— Action item —
Retype, word for word, every line of the records below starting at the one that contains "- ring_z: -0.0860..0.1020" and ending at the one that contains "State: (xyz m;"; include both of those lines and nothing more.

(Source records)
━━━━

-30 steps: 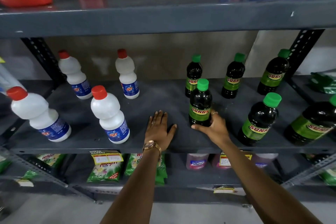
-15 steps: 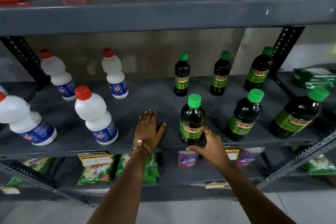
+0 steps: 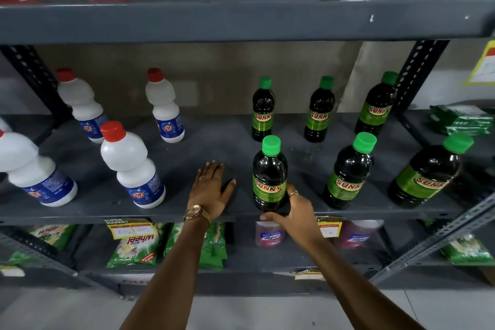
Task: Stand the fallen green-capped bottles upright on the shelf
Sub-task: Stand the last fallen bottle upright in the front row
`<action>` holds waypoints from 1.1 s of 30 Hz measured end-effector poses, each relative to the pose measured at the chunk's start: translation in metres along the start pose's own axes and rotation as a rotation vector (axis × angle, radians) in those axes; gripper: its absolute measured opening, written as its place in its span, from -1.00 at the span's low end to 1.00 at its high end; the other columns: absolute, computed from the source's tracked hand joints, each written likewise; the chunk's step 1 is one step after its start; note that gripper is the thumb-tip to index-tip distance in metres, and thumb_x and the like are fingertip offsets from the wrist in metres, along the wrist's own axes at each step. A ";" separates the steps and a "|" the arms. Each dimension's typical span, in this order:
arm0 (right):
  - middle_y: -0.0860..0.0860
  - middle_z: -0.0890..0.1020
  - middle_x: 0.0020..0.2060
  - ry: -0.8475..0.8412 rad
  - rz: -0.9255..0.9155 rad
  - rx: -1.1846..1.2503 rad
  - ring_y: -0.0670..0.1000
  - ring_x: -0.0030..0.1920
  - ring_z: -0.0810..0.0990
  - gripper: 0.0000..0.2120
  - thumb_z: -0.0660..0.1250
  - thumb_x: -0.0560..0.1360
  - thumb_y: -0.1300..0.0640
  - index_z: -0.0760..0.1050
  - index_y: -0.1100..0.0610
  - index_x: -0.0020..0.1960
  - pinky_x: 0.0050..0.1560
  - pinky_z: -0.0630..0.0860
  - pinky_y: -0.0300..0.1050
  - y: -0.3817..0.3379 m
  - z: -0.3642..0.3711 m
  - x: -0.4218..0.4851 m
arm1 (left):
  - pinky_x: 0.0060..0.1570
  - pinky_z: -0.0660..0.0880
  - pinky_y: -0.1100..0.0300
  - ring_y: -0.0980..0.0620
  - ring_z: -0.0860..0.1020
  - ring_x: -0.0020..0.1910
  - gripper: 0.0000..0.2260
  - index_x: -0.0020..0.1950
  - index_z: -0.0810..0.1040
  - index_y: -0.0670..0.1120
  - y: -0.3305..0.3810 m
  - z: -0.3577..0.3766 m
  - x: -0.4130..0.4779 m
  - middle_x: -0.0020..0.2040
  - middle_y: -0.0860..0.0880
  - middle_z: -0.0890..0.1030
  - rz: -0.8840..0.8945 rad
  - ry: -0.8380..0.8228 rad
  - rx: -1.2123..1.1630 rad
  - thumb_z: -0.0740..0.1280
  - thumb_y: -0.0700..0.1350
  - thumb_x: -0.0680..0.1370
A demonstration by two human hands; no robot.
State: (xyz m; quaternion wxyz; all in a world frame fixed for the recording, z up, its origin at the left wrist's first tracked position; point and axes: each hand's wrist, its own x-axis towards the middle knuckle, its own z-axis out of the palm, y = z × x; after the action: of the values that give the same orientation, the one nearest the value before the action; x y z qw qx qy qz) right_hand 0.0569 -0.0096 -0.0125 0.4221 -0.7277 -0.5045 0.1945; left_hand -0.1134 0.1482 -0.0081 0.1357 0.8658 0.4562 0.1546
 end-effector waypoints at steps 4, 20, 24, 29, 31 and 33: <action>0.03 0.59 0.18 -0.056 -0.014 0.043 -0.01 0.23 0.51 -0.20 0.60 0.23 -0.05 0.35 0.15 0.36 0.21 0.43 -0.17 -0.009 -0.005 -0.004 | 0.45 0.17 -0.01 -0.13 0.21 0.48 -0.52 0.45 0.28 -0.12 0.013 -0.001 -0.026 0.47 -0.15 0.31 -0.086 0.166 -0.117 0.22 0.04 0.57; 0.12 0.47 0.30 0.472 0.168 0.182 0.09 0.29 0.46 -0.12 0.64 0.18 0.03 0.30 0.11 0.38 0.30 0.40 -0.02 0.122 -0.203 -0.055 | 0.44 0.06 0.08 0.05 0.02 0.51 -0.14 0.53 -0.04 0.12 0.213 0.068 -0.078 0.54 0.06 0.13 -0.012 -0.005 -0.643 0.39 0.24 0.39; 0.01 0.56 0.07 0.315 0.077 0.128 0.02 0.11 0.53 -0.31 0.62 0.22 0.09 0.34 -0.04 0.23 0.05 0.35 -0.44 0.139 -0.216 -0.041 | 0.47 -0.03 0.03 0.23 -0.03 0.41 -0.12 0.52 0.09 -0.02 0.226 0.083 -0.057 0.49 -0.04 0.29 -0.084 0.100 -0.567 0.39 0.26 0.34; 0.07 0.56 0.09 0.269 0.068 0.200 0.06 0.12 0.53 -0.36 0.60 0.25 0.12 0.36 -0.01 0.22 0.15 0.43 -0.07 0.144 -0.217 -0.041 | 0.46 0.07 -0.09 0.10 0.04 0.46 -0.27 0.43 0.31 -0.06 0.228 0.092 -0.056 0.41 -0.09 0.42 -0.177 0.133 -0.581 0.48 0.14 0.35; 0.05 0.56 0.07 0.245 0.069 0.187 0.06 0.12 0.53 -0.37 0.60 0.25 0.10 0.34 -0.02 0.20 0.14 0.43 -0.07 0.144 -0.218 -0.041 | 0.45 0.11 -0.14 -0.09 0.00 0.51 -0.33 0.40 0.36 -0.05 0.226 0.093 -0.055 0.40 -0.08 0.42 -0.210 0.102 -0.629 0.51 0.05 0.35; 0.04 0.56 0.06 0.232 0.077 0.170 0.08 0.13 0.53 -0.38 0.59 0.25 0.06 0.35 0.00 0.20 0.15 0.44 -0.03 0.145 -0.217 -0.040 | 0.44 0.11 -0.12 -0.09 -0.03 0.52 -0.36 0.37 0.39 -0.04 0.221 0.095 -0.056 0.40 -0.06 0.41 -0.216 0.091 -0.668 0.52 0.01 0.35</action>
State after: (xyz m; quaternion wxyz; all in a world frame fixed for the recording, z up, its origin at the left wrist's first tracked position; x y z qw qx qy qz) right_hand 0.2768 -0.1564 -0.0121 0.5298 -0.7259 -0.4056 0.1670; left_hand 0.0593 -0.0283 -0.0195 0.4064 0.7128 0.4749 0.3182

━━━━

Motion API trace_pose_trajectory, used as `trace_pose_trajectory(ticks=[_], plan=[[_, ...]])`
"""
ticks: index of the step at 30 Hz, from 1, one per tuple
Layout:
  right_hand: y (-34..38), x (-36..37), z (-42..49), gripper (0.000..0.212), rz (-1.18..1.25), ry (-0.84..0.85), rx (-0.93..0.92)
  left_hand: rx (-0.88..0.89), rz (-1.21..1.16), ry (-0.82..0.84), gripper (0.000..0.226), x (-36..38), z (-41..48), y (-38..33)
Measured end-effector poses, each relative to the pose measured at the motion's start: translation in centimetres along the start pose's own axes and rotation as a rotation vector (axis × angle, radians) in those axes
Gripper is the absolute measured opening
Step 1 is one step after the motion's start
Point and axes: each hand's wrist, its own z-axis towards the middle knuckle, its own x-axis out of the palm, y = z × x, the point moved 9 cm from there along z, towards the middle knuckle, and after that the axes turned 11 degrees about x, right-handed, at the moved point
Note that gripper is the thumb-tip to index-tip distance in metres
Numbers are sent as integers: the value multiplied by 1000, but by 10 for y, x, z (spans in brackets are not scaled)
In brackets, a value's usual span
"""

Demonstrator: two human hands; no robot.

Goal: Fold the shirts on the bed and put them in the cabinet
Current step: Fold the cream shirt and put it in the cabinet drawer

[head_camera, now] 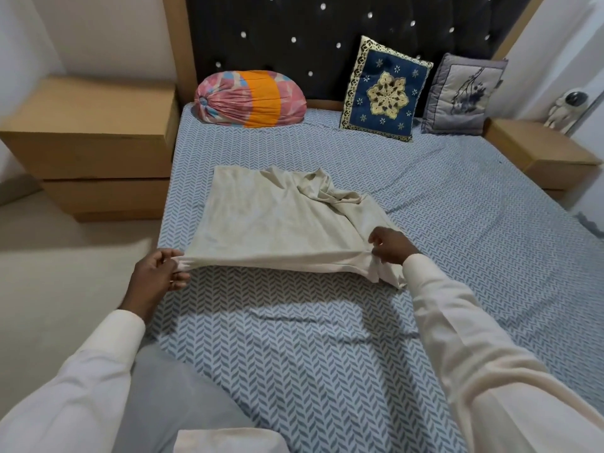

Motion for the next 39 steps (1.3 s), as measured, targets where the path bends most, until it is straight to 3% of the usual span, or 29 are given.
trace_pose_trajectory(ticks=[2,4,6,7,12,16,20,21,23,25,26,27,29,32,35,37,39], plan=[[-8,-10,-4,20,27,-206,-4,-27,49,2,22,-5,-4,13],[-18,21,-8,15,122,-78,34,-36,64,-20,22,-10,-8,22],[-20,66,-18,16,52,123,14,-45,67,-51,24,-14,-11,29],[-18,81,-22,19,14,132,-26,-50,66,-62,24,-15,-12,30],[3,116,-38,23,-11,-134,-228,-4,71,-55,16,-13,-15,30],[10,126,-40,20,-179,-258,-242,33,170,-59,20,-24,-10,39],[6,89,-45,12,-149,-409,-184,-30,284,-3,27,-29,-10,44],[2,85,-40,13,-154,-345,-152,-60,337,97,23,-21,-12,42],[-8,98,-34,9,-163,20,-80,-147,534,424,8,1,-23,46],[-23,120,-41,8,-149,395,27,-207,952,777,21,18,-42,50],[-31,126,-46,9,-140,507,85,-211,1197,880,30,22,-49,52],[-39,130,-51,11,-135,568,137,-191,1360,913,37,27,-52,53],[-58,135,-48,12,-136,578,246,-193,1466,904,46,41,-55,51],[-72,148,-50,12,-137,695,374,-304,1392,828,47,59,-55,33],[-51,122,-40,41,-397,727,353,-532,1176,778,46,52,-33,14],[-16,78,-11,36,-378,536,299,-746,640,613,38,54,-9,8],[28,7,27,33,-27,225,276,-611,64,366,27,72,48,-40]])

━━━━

— Exercise answer —
  - ring_z: -0.0860..0.1020
  - ring_x: -0.0020..0.1910
  - gripper: 0.0000..0.2260
  - index_x: -0.0020..0.1950
  - index_z: -0.0810..0.1040
  - index_y: -0.0670..0.1120
  - y: -0.3305..0.3810 m
  - z: -0.3577..0.3766 m
  - x: -0.4130..0.4779 m
  - middle_x: -0.0020..0.2040
  - middle_y: -0.0860..0.0880
  - middle_z: -0.0890..0.1030
  - rz: -0.8840..0.8945 rad
  - ry: -0.8380..0.8228 rad
  - rx: -1.2123..1.1630 rad
  - thumb_z: -0.0740..0.1280
  - thumb_y: -0.0700..0.1350
  - thumb_x: -0.0680..0.1370
A demonstration by two human hands; no robot.
State: (xyz m; quaternion wxyz; all in a world frame fixed for the recording, z up, its origin at the left wrist's first tracked position; point and axes: each hand's wrist, its own x-axis towards the middle knuckle, its own z-axis out of the palm, y = z × x; after the action: of the values that give the same orientation, the one nearest the value before the action; x y z qw qx qy qz) right_hand 0.0569 -0.0096 -0.0125 0.4221 -0.7277 -0.5045 0.1945; left_hand -0.1134 0.1482 -0.0081 0.1357 0.8658 0.4562 0.1546

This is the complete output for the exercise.